Secondo Salzano, l'ex comandante avrebbe ordinato «una rotta improvvisata senza conoscere i fondali». E questo per motivi «futili»: compiacere gli ospiti con la navigazione sotto costa oppure rendere omaggio al maitre Tievoli o al comandante Palombo. In seguito all'urto con gli scogli, il marittimo metese avrebbe tentato una «manovra disperata», senza però «inviare il segnale di falla all'equipaggio per mettere subito in salvo i passeggeri». Una «latitanza gestionale» conclusasi con l'abbandono di circa 2mila persone al loro destino: «In quanto comandante ha osservato Salzano Schettino aveva l'obbligo di restare sulla nave fino all'ultimo. Invece, quando si calò sulla scialuppa, sapeva che dietro di lui c'erano altri ufficiali rimasti sulla Concordia».

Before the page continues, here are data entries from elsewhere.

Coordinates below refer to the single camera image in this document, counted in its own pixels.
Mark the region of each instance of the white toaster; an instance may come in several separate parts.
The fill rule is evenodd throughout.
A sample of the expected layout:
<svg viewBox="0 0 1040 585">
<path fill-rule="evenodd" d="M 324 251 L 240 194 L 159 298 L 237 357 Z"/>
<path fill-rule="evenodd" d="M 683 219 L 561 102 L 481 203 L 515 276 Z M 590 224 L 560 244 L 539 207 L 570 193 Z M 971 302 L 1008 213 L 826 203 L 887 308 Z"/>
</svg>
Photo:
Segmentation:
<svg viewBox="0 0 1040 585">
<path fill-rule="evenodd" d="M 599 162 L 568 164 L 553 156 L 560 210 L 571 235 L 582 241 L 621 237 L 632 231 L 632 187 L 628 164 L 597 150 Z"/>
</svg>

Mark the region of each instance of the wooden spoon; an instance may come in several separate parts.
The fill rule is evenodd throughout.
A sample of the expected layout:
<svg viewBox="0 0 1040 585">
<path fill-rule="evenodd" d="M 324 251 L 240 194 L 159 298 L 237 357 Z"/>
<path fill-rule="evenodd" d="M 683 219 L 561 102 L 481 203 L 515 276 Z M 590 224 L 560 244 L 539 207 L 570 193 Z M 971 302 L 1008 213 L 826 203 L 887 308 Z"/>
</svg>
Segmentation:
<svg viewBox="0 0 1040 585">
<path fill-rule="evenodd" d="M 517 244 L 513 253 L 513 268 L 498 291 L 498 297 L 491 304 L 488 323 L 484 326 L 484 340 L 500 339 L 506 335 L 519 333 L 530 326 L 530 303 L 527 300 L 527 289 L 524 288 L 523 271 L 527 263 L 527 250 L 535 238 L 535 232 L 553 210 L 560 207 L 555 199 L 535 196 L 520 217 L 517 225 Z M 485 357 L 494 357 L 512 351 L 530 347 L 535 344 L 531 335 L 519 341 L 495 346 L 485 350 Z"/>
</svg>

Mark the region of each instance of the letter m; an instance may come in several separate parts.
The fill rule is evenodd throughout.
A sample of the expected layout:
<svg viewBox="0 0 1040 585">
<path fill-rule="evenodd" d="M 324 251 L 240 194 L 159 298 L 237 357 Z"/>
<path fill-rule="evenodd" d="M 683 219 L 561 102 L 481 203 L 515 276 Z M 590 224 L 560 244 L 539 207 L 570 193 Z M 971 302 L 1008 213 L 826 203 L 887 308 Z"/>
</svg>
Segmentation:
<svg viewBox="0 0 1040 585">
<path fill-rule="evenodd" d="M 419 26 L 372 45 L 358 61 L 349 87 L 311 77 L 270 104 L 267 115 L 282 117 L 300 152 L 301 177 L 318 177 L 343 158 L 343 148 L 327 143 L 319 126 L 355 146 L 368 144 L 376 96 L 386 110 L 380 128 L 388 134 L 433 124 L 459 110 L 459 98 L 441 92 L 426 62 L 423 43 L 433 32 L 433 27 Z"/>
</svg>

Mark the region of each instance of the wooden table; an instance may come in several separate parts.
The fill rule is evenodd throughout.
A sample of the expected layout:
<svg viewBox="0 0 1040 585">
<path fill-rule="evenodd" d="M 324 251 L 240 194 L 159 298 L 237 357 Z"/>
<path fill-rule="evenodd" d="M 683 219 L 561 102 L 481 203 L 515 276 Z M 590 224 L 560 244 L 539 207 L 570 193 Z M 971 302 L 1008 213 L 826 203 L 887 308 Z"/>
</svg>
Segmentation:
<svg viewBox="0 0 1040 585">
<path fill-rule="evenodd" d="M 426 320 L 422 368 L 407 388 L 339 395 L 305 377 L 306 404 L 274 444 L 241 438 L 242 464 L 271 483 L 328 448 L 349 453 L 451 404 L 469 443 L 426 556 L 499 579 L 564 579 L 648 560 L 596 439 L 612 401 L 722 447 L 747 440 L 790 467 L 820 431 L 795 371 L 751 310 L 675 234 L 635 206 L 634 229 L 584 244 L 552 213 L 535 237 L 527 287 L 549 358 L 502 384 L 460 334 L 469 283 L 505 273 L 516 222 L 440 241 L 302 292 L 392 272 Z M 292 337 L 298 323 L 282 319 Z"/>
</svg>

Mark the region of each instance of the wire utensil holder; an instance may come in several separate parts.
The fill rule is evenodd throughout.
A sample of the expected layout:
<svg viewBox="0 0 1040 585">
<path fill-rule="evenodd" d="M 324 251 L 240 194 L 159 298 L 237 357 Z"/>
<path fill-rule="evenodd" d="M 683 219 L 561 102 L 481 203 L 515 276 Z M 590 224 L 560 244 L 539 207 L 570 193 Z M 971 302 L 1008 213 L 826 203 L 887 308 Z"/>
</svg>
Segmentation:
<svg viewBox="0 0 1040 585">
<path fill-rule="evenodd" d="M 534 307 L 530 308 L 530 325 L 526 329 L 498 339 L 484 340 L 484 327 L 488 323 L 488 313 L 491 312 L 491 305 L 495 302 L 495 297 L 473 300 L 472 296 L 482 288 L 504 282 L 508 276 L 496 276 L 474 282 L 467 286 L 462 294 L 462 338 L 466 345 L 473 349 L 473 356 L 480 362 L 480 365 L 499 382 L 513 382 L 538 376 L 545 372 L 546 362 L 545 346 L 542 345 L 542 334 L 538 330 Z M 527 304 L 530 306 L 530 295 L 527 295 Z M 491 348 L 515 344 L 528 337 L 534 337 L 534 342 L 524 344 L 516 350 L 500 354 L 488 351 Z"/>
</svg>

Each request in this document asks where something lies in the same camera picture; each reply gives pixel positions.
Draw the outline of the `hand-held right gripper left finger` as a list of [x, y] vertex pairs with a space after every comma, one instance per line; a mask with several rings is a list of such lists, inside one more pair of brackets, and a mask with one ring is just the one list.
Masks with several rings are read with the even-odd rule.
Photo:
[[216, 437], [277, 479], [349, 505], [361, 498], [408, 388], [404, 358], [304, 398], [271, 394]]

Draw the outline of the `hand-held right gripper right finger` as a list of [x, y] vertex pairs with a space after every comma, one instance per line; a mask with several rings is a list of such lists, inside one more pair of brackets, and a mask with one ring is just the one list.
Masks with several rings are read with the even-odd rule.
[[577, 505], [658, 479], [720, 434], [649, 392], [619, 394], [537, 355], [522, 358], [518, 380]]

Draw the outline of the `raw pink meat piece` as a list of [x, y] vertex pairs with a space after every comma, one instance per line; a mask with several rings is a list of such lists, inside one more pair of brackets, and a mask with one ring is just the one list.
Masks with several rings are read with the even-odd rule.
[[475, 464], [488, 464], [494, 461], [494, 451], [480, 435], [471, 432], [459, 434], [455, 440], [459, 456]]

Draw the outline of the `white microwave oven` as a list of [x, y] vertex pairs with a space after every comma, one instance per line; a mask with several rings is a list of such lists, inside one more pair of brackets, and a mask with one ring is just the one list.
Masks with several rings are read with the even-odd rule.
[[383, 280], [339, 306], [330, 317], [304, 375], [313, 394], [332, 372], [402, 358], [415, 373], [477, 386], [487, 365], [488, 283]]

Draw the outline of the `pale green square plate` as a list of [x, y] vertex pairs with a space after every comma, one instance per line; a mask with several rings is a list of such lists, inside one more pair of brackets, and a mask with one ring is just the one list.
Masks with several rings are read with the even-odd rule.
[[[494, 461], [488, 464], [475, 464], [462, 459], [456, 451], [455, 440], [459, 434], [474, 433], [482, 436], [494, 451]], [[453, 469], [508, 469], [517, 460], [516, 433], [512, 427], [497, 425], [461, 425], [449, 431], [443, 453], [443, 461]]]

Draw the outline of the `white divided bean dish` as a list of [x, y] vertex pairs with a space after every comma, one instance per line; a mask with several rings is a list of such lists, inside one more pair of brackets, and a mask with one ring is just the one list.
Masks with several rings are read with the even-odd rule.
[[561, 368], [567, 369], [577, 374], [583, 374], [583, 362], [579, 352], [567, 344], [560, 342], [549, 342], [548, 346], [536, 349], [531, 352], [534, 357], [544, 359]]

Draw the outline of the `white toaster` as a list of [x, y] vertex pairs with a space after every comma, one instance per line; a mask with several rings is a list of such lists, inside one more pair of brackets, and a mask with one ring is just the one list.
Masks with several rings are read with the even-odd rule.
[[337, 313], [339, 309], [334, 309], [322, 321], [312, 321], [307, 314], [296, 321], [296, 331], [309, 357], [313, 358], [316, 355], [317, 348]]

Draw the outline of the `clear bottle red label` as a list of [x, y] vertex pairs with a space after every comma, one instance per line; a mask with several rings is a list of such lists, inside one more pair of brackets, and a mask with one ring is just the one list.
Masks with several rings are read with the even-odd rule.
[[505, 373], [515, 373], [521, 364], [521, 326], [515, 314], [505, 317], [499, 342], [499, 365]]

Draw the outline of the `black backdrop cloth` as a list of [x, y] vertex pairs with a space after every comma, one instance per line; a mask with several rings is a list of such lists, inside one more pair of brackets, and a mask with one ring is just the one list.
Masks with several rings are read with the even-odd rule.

Una ricostruzione contestata dall'avvocato Donato Laino, uno dei difensori dell'ex comandante: «Il suo ruolo è stato deciso a tavolino. Lo si accusa anche di essersi messo in salvo: mentre la nave stava cadendo si pretendeva che lui facesse la cariatide e la tenesse su. Schettino è il colpevole ideale». Perciò la difesa ha chiesto ai giudici di proiettare, nel corso dell'udienza già fissata per il 12 maggio, un video che dimostrerebbe come Schettino non abbia mai abbandonato la nave e come le conseguenze dell'incidente siano state aggravate dal cattivo funzionamento delle porte stagne. Proprio su quest'ultimo punto verte la memoria difensiva scritta dall'ex comandante: «La mancata tenuta delle porte stagne ha spiegato Schettino - avrebbe determinato l'allagamento dei compartimenti non interessati dalla falla, ma agli stessi attigui. Con la conseguente riduzione dei tempi di sopravvivenza della nave e lo sbandamento repentino della stessa, causa questa dei decessi». Il procuratore generale si è immediatamente opposto alla richiesta avanzata dalla difesa perché presentata fuori termine. Sul punto, comunque, i giudici si sono riservati la decisione che sarà resa nota il 12 maggio. In quella data sarà l'avvocato Saverio Senese a svolgere la propria arringa difensiva, dopodiché i magistrati si ritireranno in camera di consiglio per deliberare la sentenza.
Insomma, per conoscere la sorte di Schettino bisogna attendere ancora 22 giorni. Ieri il 56enne marittimo è stato irrintracciabile: di lui, a Meta, nemmeno l'ombra tra via Lamma, piazza Scarpati e piazza Ascensore, le zone dove abitualmente passeggia in compagnia del suo cane Leon. Secondo alcuni avrebbe atteso il possibile verdetto della Cassazione nella casa dove viveva insieme a moglie e figlia. I bene informati, però, vogliono che si sia rintanato in casa di amici per sfuggire all'assedio dei giornalisti. Una scelta che confermerebbe il basso profilo scrupolosamente osservato da Schettino negli ultimi mesi: giorni interminabili trascorsi a leggere le carte processuali, analizzare le prove e fornire spunti di riflessione agli avvocati.